• **Listed records**:
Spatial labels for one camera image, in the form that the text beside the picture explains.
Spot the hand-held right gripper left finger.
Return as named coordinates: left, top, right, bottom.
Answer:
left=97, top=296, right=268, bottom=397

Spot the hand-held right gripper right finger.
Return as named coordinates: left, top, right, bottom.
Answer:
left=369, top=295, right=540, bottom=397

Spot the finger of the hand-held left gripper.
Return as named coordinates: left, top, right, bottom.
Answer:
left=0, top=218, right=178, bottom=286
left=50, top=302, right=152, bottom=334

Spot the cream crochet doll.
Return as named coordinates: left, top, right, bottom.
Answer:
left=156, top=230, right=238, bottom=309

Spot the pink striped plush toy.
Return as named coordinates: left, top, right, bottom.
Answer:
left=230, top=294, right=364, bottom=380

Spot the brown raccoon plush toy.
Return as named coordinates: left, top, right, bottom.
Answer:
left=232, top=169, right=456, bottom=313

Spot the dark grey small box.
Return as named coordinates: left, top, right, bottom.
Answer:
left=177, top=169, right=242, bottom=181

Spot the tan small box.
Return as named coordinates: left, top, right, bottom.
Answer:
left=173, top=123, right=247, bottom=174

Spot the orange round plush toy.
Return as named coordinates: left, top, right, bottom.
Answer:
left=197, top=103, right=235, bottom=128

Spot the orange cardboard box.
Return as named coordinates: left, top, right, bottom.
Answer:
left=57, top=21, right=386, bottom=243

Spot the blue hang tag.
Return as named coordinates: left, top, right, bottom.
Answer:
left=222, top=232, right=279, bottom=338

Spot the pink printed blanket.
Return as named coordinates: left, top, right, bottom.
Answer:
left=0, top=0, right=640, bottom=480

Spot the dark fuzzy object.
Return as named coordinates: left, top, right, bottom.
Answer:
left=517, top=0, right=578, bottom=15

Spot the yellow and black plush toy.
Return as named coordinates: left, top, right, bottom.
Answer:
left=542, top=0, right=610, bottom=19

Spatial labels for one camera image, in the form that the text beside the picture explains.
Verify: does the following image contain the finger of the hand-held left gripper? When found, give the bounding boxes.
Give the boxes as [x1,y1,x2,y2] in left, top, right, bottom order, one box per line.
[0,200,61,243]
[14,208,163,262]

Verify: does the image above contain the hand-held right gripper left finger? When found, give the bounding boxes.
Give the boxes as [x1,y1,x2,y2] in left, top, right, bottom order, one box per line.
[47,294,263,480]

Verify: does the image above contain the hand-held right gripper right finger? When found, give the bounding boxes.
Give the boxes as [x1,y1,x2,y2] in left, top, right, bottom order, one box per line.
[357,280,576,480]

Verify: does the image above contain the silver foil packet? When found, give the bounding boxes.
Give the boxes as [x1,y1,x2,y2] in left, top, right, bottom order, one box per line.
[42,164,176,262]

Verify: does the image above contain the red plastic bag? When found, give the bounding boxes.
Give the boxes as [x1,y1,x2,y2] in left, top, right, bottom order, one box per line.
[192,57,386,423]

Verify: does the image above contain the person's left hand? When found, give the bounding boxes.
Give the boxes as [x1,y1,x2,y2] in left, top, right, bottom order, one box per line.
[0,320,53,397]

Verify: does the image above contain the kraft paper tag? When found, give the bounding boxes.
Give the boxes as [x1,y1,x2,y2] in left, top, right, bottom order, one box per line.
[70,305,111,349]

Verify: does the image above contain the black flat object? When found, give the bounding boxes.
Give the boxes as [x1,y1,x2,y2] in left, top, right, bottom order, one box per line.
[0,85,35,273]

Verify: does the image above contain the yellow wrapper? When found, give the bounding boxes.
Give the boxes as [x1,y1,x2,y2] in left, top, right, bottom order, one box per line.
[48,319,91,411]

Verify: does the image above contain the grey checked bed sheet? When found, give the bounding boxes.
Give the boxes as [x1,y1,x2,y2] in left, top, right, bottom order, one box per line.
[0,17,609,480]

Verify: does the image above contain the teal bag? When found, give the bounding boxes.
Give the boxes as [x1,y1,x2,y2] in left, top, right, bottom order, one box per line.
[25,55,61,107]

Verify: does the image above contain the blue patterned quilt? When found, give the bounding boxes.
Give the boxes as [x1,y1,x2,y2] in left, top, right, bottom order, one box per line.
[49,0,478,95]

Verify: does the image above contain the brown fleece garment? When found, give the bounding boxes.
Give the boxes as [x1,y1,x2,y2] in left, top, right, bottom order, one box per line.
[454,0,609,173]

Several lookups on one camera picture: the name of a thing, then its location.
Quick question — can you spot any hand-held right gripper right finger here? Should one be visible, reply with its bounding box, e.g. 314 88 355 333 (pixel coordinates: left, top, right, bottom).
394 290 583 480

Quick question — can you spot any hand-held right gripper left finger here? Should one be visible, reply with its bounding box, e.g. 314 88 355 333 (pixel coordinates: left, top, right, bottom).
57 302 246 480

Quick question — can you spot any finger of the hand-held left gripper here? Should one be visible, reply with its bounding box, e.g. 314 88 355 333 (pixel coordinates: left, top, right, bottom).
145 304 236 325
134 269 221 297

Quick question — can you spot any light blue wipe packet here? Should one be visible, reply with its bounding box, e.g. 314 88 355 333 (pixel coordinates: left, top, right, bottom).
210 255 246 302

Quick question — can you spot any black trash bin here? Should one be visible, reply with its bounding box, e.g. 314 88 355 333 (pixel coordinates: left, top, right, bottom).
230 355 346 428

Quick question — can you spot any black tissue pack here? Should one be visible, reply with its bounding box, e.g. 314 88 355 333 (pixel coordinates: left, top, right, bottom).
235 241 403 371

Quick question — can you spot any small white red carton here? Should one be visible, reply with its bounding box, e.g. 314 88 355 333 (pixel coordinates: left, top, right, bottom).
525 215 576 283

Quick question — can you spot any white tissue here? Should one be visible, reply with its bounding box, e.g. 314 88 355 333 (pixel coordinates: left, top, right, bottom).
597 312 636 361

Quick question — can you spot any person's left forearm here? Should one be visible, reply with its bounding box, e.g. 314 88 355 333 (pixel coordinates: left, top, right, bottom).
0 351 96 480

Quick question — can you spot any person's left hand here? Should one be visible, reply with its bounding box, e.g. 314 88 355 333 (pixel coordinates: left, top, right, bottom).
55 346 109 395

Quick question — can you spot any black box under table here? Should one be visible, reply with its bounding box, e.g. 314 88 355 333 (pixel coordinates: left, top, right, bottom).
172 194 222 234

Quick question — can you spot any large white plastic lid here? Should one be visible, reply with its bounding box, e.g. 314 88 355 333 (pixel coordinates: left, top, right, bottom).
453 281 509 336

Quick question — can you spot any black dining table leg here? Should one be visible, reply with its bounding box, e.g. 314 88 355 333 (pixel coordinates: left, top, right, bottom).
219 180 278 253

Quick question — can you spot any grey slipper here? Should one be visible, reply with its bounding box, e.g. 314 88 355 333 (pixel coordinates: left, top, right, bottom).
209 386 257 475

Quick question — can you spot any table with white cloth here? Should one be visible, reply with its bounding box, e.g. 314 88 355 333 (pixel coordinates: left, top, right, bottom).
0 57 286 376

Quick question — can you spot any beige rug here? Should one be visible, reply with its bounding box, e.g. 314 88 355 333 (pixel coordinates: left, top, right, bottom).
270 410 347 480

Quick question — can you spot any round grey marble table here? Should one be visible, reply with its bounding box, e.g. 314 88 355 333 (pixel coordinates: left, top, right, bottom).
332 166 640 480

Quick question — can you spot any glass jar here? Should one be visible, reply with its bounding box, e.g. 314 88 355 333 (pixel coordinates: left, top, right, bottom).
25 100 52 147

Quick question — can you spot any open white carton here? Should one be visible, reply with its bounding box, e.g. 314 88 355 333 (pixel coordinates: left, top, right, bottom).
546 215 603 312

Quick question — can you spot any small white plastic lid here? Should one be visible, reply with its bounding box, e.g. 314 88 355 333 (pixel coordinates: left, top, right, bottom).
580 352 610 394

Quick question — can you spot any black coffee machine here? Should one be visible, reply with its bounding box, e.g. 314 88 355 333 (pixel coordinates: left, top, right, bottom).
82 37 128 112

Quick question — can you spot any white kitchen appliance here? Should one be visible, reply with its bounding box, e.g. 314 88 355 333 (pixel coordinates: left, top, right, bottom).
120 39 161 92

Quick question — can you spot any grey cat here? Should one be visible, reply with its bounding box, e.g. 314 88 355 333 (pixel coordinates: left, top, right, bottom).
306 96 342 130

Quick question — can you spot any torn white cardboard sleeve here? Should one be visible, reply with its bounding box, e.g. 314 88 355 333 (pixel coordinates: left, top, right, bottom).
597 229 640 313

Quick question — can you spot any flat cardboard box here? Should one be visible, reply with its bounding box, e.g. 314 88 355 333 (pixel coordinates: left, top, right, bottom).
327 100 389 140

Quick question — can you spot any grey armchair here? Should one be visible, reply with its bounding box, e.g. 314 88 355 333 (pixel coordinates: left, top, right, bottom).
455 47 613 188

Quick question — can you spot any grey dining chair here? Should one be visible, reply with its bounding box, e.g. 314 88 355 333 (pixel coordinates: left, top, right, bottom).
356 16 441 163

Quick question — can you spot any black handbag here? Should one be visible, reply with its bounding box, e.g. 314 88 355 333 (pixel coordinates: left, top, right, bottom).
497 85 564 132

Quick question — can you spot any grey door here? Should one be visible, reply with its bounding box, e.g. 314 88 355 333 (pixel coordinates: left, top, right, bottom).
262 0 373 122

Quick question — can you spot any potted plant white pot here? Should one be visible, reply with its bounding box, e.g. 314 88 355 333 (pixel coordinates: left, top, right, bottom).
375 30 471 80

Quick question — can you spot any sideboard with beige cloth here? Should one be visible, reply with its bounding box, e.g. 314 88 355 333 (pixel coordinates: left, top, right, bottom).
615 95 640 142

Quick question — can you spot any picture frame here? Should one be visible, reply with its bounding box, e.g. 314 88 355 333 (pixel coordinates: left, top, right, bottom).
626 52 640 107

• **Task goal**: For each line of the entries that holds the word "yellow", pull that line out.

• **Response to the exercise**:
Spot the yellow and black plush toy.
Verify: does the image above contain the yellow wrapper? When found, give the bounding boxes.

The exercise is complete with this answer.